Full Model Guide: `meta-llama/Llama-Guard-3-8B`

Summary

Llama Guard 3 (8B) is an open-source large language model from Meta designed for content moderation and safety classification. It evaluates user-generated text across categories such as hate speech, harassment, violence, and misinformation. Now available in the SeekrFlow model library, this model can be deployed to flag unsafe content in chat, social platforms, RAG pipelines, and agent interactions.

Moderation Type: Text-based classification
Taxonomy: MLCommons Responsible AI (22-category hazard set)
Usage Context: Real-time inference or post-hoc content safety auditing

Helpful Links:
- 🔗 Meta Model Card & Prompt Format
- 🔗 Hugging Face Page
- 🔗 SeekrFlow Model Library

Key Features

22 Risk Categories
Based on MLCommons Responsible AI taxonomy (e.g., hate, violence, self-harm, sexual content, etc.)
Supports 1st or 2nd Person Framing
Detects unsafe content from either user or assistant messages
Multi-language Capable
While optimized for English, can moderately generalize to Spanish, French, German, etc.
Simple Prompt Format
Uses a clean, JSON-like input for user and assistant messages
Open-source, Lightweight Model
Uses the 8B Llama 3 base model for relatively fast, deployable inference

Target Input Type

Text-based user or assistant messages (chat-based systems, generative agents, Q&A apps)
Supports both single message and multi-turn conversation review
Not built for audio or video moderation — text only

Taxonomy Categories (MLCommons Hazard Set)

The model classifies text using the MLCommons Responsible AI hazard taxonomy, including:

Hate
Harassment
Sexual content
Self-harm
Violence
Criminal planning
Weapons
Drugs
Alcohol
Misinformation
Health misinfo
Legal misinfo
Spam
Profanity
Insults
Graphic content
NSFW
Solicitation
Extremism
Privacy violation
Malicious code
Financial harm

Each category returns a "safe" or "unsafe" label.

Languages Supported

Primary: English
Partial Generalization: Spanish, French, German, Portuguese, Italian, Dutch, etc.
Model has not been fine-tuned for multi-language safety, so results may vary across languages.

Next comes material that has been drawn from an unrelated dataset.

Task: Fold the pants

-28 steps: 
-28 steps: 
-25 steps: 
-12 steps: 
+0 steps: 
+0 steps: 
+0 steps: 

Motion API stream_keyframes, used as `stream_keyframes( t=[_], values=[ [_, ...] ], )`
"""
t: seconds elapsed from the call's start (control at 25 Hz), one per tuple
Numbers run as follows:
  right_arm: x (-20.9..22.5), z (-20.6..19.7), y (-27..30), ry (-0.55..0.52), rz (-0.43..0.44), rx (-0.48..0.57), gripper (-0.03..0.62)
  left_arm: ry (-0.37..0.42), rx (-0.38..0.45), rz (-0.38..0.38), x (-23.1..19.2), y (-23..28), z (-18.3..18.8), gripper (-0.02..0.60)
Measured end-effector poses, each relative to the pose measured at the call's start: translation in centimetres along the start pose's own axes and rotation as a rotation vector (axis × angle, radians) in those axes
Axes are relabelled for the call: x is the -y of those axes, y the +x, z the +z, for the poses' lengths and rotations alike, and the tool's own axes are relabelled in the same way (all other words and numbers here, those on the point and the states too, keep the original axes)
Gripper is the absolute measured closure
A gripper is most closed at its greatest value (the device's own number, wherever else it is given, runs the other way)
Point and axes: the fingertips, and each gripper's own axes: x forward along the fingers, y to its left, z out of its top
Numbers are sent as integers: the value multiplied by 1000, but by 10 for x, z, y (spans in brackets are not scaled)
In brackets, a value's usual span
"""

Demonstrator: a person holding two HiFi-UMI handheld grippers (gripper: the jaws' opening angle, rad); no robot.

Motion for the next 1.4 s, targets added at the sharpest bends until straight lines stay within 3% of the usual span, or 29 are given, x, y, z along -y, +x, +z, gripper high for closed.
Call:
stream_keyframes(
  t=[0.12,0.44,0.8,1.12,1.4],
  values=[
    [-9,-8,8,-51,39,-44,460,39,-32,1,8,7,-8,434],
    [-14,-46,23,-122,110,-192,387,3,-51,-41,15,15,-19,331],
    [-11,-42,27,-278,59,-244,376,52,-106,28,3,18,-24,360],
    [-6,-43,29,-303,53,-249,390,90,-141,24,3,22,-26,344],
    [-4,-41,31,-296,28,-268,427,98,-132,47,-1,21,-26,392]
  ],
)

How to Use in SeekrFlow (Step-by-Step)

Deploy the Model
- Go to SeekrFlow Model Library
- Deploy meta-llama/Llama-Guard-3-8B
- Copy the model ID
Format Your Input
- Use the structured message format:

{
  "messages": [
    {"role": "user", "content": "Hey, you suck and I hate you."}
  ]
}

Run Inference via SDK or API

Pass the messages array with your deployed model ID
Results will return one or more unsafe category flags

Handle Unsafe Output

Optional: Block, redact, route to human review, or rephrase based on categories flagged

Model Prompt Format & Best Practices

Input Format

{
  "messages": [
    { "role": "user", "content": "..." },
    { "role": "assistant", "content": "..." }
  ]
}

Can include just user input or both user + assistant responses
Order matters; system assumes a back-and-forth conversation

Output Format

{
  "unsafe": true,
  "categories": {
    "hate": true,
    "violence": false,
    "harassment": true,
    ...
  }
}

Best Practices

Keep messages short (single utterance or <300 tokens)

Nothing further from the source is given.